On our first day of the trip to Plumas National Forest, on our way down to Poker Flat, we heard a new banging noise. It reminded me of the noise I'd heard when I'd broken a leaf spring, so I was out of the truck quickly to look for the problem. I wasn't able to isolate it entirely, but I was pretty sure that I found where the bed had split (more than in the past) in the passenger front corner. Luckily, it only seemed to rattle around on significant downgrades with rocky conditions, and I knew the bed liner would mostly keep things together, so we ignored it for the rest of the trip.
This isn't the first time I've had problems with the bed cracking. The first crack I noticed was back in 2019, under the front, driver-side leg of the bed rack. It started where I'd drilled a hole to secure the bed rack and had already worked its way around to the outside of the bed side, slowly extending with each bumpy road.
Securing a couple hundred pounds to the bed rails and then driving down bumpy roads leads to trouble.
My attempt to stop the crack with a hole has been entirely unsuccessful.
Around the same time, I noticed that the front passenger side corner of the bed was cracking as well. Since that was covered by the bed liner and wouldn't require color-matched paint (and clear coat), I tried to repair it by cleaning up and welding the crack, and then prevent it by designing - and building - a new bed rack that would reduce the stress on that part of the bed.

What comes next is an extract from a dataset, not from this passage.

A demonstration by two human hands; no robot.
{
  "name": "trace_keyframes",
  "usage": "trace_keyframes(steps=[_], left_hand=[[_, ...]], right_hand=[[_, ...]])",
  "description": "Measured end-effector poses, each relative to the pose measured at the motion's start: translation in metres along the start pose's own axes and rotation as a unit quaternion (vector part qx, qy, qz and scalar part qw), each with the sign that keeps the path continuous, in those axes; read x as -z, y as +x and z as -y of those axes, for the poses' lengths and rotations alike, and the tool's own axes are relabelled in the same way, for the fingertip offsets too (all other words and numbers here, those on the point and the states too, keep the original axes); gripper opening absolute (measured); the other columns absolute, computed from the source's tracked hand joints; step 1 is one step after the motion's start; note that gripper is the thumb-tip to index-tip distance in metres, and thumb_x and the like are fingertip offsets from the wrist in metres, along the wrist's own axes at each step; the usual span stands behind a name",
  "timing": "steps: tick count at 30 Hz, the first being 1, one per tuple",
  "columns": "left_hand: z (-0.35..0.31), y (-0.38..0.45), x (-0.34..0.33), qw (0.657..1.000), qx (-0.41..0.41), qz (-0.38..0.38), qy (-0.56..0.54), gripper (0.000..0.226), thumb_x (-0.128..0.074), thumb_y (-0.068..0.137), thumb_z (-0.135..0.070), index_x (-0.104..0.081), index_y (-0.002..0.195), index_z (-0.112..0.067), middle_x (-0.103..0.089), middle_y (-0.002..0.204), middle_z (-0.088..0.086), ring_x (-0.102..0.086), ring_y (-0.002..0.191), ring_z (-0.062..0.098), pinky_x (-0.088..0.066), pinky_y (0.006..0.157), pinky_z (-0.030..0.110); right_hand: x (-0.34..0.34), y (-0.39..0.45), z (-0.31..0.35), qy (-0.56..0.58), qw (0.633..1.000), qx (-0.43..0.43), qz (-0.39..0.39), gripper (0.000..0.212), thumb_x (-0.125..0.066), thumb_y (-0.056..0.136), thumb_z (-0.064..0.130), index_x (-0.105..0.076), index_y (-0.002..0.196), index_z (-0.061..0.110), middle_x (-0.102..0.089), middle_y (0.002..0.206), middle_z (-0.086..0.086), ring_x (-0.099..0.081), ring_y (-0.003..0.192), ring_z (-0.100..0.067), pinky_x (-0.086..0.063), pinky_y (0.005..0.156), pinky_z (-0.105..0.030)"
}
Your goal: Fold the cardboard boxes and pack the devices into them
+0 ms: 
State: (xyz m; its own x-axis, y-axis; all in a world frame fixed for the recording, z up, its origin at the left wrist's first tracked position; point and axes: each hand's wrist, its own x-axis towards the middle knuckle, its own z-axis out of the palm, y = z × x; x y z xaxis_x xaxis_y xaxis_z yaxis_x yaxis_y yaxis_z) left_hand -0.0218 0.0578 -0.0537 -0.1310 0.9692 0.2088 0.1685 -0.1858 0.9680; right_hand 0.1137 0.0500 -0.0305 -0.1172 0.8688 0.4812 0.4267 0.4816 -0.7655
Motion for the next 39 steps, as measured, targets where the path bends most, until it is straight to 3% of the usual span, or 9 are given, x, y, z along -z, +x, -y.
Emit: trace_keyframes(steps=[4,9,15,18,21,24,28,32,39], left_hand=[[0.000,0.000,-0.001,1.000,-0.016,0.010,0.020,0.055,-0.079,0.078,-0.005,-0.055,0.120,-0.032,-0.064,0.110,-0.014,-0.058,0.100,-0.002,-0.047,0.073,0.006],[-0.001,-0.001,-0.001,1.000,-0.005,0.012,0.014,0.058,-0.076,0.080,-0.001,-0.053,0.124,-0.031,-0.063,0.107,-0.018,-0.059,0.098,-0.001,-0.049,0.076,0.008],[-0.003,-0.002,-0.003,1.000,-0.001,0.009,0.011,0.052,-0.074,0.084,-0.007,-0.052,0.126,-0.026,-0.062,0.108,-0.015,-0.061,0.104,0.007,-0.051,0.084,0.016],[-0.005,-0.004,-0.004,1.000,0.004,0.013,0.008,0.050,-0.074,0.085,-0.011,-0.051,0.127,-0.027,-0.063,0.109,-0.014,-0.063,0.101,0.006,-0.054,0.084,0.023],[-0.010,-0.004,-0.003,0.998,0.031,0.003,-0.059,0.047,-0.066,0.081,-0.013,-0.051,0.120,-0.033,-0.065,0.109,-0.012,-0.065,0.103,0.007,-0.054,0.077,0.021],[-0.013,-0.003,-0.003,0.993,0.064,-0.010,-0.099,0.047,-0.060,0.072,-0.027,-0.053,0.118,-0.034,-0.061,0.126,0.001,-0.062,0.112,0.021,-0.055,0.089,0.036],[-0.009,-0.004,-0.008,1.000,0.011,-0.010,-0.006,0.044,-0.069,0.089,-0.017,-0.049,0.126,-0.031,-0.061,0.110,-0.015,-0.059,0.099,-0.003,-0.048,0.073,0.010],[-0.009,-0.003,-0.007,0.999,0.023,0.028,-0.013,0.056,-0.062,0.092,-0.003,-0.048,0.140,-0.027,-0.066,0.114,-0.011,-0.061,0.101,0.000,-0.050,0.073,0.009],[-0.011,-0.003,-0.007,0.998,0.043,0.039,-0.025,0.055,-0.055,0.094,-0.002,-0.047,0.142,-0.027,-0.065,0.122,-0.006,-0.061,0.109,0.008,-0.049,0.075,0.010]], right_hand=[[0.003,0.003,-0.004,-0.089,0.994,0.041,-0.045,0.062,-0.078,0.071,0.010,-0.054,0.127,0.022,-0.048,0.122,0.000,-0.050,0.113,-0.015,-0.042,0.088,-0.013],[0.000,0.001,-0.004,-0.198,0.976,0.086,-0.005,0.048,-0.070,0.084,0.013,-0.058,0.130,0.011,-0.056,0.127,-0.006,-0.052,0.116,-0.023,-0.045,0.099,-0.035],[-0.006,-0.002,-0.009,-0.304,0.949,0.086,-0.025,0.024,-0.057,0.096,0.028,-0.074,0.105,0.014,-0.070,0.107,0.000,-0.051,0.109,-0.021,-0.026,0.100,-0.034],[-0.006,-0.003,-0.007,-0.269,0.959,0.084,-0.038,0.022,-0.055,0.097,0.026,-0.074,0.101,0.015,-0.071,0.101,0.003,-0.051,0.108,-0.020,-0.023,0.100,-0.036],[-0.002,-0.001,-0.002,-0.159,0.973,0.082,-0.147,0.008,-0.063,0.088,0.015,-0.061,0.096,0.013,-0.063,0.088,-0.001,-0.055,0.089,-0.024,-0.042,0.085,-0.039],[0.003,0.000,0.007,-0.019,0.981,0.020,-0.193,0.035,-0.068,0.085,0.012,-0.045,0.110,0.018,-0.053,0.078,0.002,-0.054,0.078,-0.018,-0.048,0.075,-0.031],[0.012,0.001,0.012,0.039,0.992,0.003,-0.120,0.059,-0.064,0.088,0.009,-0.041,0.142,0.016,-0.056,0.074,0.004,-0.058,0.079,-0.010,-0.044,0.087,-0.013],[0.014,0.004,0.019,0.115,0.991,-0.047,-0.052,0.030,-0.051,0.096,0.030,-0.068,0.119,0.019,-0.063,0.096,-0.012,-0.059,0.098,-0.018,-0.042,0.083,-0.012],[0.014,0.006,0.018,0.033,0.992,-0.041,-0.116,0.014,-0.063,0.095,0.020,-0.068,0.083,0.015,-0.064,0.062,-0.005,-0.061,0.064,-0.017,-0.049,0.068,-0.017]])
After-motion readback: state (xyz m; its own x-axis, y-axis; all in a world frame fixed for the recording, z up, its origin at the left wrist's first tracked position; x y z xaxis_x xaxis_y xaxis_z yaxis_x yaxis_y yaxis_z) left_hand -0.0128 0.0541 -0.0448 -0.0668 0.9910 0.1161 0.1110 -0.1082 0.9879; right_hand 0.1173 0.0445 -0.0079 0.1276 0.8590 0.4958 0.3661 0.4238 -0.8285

A sign of future problems.
Well, once we got back from Northern California and I was able to get the bed off, it was immediately apparent that the sound we'd heard was the bed rattling against itself. The entire corner had split.
It appears that my weld didn't hold, and that even a newly designed bed rack could only prevent the inevitable for so long.
Knowing that I needed to get things patched up more permanently, I considered my options. In my mind, there were three(ish), but they all required me to remove the bed so I could access the corner from both the inside and outside, so that was the first order of business.
Thank goodness for the garage hoist. Though I rarely use it, it makes it easy to remove the tent and bed rack.
The rear bumper was next. This is something that I could have skipped if a few buddies were over to help me lift the bed over the bumper, but ... they weren't.
Finally, I removed the six bolts securing the bed, and with that, I was able to rotate the bed enough on the frame - without removing it entirely or messing with the fuel neck - to achieve the access I needed for a repair.
As I was saying, I had three options:
- Because the piece that had cracked was a flange on the front bed panel - that secures it to the bed side - I could buy a new (used) front bed panel. This would mean finding one in good condition, getting it painted, etc., so I really didn't want to go this route. Plus, it'd be expensive.
- I could weld the crack - like I had when it was much smaller. That obviously worked well, so I was totally excited to do it again - with a much longer weld of the thin sheet metal. No thanks.
- My final option was to put some sort of reinforcement in place. The piece that'd sheared off had originally formed a 90-degree angle between the front and side of the bed, so I hoped I could replicate that in fabricating a repair.
With access to the front of the bed, I could remove the three bolts that secured the - now broken off - flange of the bed front to the bed side.
Initially I thought I'd be using a piece of 1.25" angle to make the bracket that would attach the two panels. I wasn't thrilled with this, since I thought it'd mean a 30-mile drive to the steel yard for a measly 16" length of material. Luckily though, I found that Lowe's Depot carried something that would work even better: the bracing that's used to hang garage door components.
At a little more than 1/16" thick, with lots of holes, and galvanized, it was perfect for my needs. I picked up a piece and marked which holes aligned with the existing holes in the bed side, and where I'd need to drill the bed front to accommodate the other face of the angle.
A nice find at the local home center.
Naturally, when I picked up the material, I forgot to pick up hardware to secure it, but I was able to find a few stainless steel fasteners in my pile that would fit the bill just fine. And so, after drilling three holes on the bed front, I bolted it up.
This fix won't even be visible once the bed is reattached to the frame and the bed liner is reinstalled.
I even used the original reinforcing plate that had cracked off on the inside of the bed to spread the clamping load. I don't know if it'll help, but it probably won't hurt.
With the bed back together, it was a simple matter of reattaching it to the frame, resecuring the rear bumper, and getting the bed rack situated in place.
Putting everything back together.
And now, we wait. I'm sure it won't be long before I discover the next issue I'll need to address with this bed!